Lytos ne remplace pas votre processus. Il ajoute une couche technique entre le besoin produit et le code généré par l’IA. Ci-dessous, deux workflows types — en solo et en équipe — montrent où Lytos s’insère et où rien ne change.

  1. Dev
    Définit le cadre

    Manifest (identité, stack, contraintes), rules (seuils de qualité), skills (procédures pour les tâches récurrentes). Un investissement initial qui sert toutes les sessions suivantes.

  2. Dev
    Écrit une issue

    Description technique du besoin, à la place d'un prompt jeté. L'issue vit dans le repo, avec son frontmatter YAML (priorité, type, références).

  3. Dev + IA
    Exécute

    L'IA lit le cadre (manifest + rules + skills + memory) et l'issue, puis produit du code dans le style du projet — pas en mode générique.

  4. Dev
    Valide et ajuste

    Challenge la proposition, corrige les écarts, vérifie la checklist de la skill utilisée.

  5. Dev
    Capture dans memory

    Ce qui mérite de persister (décisions d'archi, patterns, bugs évités) va dans memory/. Prochaine session, le contexte est déjà là.

  6. Dev
    Commit et close

    Commit avec référence à l'issue, board mis à jour, issue déplacée en review/, puis en done après validation explicite. Pas de perte de trace.


Dev — Moins de boilerplate, plus de formalisation du besoin technique. Son artefact n’est plus seulement le code, mais aussi l’issue qui le décrit. Le métier reste celui de développeur, avec en plus une compétence de cadrage — le prompt engineering appliqué au projet.

Lead Dev — Conserve ses responsabilités d’architecture. S’y ajoute la garde du contexte partagé : manifest, rules, skills. L’équivalent d’un style guide — mais exécutable par l’IA, pas seulement lu en revue.

PO / Scrum Master — Rôle inchangé. Lytos agit à la couche technique ; le ticketing produit et la méthodologie d’équipe restent intacts.

Surface émergente — Sur des équipes avancées, une fonction transverse de curation de skills et memory peut apparaître. Elle peut être portée par le lead dev, un staff, ou un profil dédié. Rien d’obligatoire — juste une observation.

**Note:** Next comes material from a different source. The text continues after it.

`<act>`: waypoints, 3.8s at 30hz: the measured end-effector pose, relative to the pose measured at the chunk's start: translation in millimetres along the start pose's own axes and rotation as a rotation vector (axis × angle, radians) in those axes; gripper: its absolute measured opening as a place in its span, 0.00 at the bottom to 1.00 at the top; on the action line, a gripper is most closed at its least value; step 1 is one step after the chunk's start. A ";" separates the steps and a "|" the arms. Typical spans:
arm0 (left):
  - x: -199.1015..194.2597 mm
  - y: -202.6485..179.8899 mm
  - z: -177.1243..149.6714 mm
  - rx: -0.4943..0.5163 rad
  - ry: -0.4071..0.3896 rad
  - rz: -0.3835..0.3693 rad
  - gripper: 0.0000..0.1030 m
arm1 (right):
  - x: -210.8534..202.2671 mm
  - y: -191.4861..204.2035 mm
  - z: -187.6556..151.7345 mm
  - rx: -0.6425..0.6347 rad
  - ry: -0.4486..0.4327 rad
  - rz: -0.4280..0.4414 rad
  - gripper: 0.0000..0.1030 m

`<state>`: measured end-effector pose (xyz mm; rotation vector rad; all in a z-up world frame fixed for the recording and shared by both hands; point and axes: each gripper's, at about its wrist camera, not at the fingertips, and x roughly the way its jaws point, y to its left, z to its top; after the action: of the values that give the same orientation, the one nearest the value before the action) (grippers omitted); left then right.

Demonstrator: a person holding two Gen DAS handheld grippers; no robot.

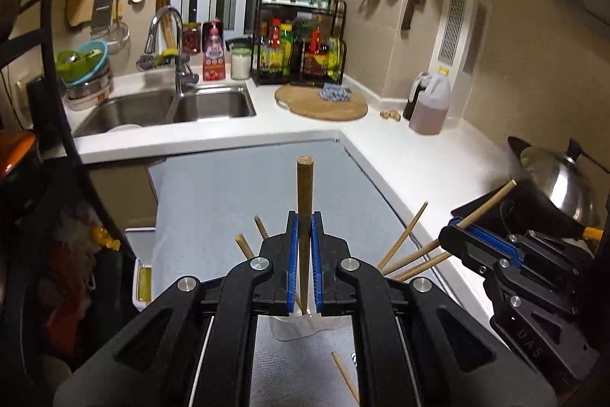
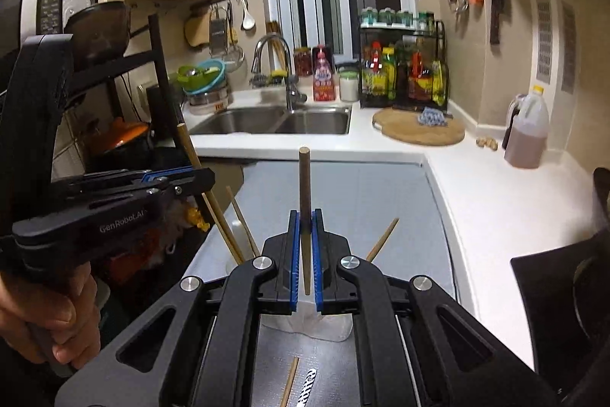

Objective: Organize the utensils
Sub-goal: 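Lower both held chopsticks into the clear container and open both tools, then move both open tools back toward the loose chopstick and white spoon, then close the left tool on the wooden chopstick while the right tool grasps the white spoon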

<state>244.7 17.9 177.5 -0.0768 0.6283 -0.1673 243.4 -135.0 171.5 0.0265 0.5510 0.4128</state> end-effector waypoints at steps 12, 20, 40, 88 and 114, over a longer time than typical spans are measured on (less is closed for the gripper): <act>8.2 4.6 -10.1 -0.010 0.032 0.014 0.31 | 16.8 -10.3 -14.9 0.025 0.084 -0.049 0.39; -63.8 -8.9 -22.5 0.001 -0.084 0.037 0.33 | -49.3 -5.4 -15.1 0.001 -0.026 -0.086 0.39; -112.5 1.3 -207.1 -0.050 -0.068 0.087 0.33 | -132.8 21.7 -179.5 0.137 -0.008 -0.062 0.04; -39.8 -40.0 -277.6 -0.046 0.167 -0.030 0.33 | -52.5 -11.0 -288.2 0.280 0.288 -0.163 0.07; -20.9 -30.5 -287.7 -0.026 0.331 0.102 0.07 | -59.4 -11.0 -300.5 0.252 0.313 -0.146 0.15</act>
<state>54.2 -14.3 -38.7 -0.0418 0.9626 -0.0734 47.4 -193.6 -56.7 0.1649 0.9055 0.2033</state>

  • Output IA reproductible — rules + skills = cadre vérifiable. Deux devs avec la même issue produisent du code comparable.
  • Onboarding accéléré — un nouveau dev lit le manifest et connaît le projet. Plus de transfert de contexte implicite qui ne se fait jamais complètement.
  • Montée en compétence des juniors — un junior ou une nouvelle recrue produit dans le cadre du projet dès ses premières issues. Manifest, rules, skills et memory jouent le rôle d’un senior silencieux : ils cadrent le travail sans mobiliser de temps senior.
  • Traçabilité — chaque issue a un frontmatter YAML, chaque skill est explicite, chaque commit référence son issue.
  • Code IA auditable — contrairement à un chat privé avec l’IA qui ne laisse rien derrière, chaque ligne générée via Lytos s’appuie sur une issue, des rules et une skill versionnées. Le pourquoi du code est lisible à froid, dans le repo — compliance et revues d’audit facilitées.
  • Portabilité modèle — changer de fournisseur IA ne casse rien. Le contexte est dans le repo, pas dans un SaaS tiers.
  • Dette réduite — le code généré aujourd’hui ressemble à celui d’hier. Les conventions ne glissent plus entre sessions ou entre développeurs.

Ce workflow n’est pas une révolution — c’est une formalisation de ce que beaucoup d’équipes font déjà de manière implicite, rendue explicite et versionnée dans le repo. Rien ne vous empêche de commencer petit : un manifest, deux skills, quelques rules. Le reste se construit au rythme du projet.